Task — List all lines of the data that include the string "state".

*** Begin section ***

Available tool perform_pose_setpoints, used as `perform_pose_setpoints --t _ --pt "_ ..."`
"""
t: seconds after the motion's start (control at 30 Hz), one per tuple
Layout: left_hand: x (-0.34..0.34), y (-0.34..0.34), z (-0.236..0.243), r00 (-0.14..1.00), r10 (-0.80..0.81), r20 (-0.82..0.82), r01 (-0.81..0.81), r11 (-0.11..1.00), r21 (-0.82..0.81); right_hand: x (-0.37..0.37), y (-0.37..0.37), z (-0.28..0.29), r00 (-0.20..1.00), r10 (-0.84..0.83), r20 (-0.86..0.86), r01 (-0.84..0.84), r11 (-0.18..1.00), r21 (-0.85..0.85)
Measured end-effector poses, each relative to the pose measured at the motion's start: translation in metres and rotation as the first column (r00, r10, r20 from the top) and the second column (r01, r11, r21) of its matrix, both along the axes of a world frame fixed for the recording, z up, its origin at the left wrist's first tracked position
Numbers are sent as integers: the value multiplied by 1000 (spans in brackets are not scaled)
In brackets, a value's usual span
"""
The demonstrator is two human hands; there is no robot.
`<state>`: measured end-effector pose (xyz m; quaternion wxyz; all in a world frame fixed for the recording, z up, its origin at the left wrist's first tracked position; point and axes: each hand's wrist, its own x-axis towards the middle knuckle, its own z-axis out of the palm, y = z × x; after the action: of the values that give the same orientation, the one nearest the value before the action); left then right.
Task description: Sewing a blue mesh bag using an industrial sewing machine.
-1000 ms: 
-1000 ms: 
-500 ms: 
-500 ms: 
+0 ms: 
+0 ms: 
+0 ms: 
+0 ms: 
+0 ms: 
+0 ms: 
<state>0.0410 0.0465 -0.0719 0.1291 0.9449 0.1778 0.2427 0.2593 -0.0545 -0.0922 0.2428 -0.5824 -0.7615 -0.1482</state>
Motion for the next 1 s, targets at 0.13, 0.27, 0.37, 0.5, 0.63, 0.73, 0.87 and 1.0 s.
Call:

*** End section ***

Result of this task —
`<state>`: measured end-effector pose (xyz m; quaternion wxyz; all in a world frame fixed for the recording, z up, its origin at the left wrist's first tracked position; point and axes: each hand's wrist, its own x-axis towards the middle knuckle, its own z-axis out of the palm, y = z × x; after the action: of the values that give the same orientation, the one nearest the value before the action); left then right.
<state>0.0410 0.0465 -0.0719 0.1291 0.9449 0.1778 0.2427 0.2593 -0.0545 -0.0922 0.2428 -0.5824 -0.7615 -0.1482</state>

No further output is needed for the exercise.